A training simulator built on Microsoft games software and using two Wiimotes, will help student surgeons to practise the various surgical techniques used during a cataract operation by performing virtual surgery on a computer-generated eye.

"The procedure of a cataract operation is broken into discrete steps that are modelled in the training simulator: it takes key parts and measures the movement and performance of the trainee surgeon," explains team member Eoin O'Brien.

This data can be then be shared online with tutors and the simulator will benefit student surgeons in terms of practice: complications during eye surgery decrease over the first 100 surgeries.

The training simulator will help cut down on this, so while it doesn't replace training, it does serve as useful practice in between visits from the visiting eye surgeon, thus decreasing the time it takes to train up a qualified surgeon.

There are some more added benefits to using the simulator: an eye surgeon cannot directly see his or her hands while carrying out an operation for obvious reasons of scale and must learn the hand-eye co-ordination skills necessary to perform such a delicate procedure with accuracy.
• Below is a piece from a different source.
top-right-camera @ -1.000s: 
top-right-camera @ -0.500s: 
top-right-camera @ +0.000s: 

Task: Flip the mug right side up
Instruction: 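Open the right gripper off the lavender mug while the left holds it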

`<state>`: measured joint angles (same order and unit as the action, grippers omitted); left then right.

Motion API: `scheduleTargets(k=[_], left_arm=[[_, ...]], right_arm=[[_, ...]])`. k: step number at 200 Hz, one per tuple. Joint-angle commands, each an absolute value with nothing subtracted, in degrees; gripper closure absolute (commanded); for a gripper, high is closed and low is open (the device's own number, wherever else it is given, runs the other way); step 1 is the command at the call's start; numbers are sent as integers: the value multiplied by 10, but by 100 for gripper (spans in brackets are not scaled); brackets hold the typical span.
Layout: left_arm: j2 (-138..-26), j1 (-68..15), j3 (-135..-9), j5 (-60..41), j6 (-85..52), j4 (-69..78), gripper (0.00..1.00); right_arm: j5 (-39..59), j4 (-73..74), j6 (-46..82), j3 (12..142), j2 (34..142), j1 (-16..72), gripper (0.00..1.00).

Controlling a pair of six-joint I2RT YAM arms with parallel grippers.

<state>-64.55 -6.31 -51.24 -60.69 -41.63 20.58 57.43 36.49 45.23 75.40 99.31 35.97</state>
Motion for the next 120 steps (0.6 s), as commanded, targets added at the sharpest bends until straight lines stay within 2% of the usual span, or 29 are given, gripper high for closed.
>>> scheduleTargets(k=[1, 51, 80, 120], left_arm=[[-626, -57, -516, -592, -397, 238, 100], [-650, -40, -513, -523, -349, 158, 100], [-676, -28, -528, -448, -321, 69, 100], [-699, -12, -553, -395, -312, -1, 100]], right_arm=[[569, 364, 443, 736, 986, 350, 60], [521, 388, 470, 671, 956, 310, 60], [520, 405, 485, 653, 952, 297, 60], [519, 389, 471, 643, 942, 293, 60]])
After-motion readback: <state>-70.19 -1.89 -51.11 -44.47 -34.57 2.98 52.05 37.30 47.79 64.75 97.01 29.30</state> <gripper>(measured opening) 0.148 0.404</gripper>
The hand-eye co-ordination needed to use the Wiimotes in conjunction with the computer screen models this, while also serving as an effective screening method to find ideal candidates before putting them through expensive and time-consuming training.

As Irish finalists of the Imagine Cup, Trinity Sight will be heading, along with Microsoft Ireland's academic engagement manager, Liam Cronin, to the world finals in Cairo this weekend.
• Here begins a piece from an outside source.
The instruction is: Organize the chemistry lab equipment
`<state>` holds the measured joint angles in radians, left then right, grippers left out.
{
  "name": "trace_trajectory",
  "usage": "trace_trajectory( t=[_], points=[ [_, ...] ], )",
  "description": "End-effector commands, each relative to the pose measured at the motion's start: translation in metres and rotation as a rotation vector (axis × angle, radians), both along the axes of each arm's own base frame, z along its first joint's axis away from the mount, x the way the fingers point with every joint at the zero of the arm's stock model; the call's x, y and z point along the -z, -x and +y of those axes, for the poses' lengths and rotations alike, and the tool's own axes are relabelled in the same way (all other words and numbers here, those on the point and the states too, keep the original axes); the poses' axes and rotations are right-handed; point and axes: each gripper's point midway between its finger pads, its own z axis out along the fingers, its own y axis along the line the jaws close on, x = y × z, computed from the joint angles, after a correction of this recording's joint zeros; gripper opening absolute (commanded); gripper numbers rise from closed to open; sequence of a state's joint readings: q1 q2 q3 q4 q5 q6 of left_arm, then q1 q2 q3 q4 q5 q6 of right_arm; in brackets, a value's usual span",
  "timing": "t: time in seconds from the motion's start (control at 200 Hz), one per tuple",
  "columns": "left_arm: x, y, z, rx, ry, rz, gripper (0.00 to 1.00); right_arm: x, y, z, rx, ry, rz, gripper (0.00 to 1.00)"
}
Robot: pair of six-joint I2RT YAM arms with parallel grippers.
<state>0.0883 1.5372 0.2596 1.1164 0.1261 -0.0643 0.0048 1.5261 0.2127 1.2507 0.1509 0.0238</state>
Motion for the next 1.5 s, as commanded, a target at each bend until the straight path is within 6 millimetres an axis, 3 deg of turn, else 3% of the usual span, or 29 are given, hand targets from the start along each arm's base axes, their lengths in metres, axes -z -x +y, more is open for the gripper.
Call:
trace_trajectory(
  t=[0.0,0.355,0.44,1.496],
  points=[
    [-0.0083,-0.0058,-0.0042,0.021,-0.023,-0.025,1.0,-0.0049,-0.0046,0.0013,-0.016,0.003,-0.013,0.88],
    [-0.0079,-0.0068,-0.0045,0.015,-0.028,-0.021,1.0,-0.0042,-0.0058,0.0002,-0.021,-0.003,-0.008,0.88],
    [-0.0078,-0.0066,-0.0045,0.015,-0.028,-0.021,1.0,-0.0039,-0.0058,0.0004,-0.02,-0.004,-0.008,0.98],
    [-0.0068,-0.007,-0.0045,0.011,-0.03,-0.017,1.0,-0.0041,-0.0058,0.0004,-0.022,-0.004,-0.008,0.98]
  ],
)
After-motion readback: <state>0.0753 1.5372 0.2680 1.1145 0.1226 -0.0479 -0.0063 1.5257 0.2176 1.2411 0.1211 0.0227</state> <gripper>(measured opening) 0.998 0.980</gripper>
"Microsoft Imagine Cup has come a long way since it first launched seven years ago. In 2003, we had 1,000 competitors from 15 countries - our first winner now has his own company with over 20 employees. Fast forward to 2009 and the Imagine Cup has attracted over 300,000 students from 100 countries," says Cronin.
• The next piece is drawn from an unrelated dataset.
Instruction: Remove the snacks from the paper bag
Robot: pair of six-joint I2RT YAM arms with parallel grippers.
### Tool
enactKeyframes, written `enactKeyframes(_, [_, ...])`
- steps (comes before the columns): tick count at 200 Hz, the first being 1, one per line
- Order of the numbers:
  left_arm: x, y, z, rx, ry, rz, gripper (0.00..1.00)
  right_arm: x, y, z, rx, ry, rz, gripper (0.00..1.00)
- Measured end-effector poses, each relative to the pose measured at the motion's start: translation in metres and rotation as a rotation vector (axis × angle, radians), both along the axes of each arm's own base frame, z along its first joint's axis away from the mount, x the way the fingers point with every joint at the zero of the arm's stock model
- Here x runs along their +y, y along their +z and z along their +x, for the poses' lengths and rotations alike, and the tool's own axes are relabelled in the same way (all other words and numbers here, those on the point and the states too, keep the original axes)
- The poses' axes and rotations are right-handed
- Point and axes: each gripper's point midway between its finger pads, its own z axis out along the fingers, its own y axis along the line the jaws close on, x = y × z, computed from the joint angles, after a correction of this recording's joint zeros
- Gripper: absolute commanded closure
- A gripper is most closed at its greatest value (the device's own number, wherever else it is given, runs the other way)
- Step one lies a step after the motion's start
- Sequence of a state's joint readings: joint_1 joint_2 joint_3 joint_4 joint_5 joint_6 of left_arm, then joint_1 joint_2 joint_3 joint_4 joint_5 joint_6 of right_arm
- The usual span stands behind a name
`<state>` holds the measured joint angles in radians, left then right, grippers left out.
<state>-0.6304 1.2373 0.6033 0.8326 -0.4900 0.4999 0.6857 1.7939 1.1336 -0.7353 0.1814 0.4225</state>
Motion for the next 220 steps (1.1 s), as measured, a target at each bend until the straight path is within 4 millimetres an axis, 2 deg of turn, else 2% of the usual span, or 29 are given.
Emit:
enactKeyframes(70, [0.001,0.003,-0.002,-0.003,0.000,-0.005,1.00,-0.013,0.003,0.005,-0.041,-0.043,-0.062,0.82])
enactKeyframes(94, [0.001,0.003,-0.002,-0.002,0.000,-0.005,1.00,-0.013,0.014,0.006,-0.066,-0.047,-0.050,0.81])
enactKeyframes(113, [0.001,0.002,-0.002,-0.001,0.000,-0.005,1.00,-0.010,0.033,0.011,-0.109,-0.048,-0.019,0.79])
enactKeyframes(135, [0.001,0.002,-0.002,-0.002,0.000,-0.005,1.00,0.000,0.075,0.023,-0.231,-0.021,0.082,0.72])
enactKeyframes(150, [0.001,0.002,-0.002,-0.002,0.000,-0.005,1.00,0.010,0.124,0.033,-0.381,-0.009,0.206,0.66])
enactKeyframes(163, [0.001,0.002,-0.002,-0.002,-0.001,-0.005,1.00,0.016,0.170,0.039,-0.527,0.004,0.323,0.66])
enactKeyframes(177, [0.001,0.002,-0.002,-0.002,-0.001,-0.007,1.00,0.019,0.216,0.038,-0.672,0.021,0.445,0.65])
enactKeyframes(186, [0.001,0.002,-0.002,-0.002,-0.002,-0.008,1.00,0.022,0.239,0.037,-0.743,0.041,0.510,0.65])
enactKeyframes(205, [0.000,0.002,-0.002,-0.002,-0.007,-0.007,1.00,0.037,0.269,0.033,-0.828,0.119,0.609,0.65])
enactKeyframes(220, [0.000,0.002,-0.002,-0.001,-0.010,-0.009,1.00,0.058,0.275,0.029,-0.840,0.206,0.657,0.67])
"We have no doubt that Trinity Sight is in with an excellent chance of bringing home a prize," he explains.

The next step for Trinity Sight is an exciting one: already the team is looking at Microsoft's next-generation gaming technology - Project Natal - to develop a more advanced training simulator.

The built-in camera and sensors in Project Natal will use the Xbox 360 games console to pick up real-life movement, which could cut out the need for a remote such as the Wii.

"A trainee eye surgeon could use an actual scalpel to practice on the simulator and the camera would pick up the movements and translate them on screen," adds O'Brien.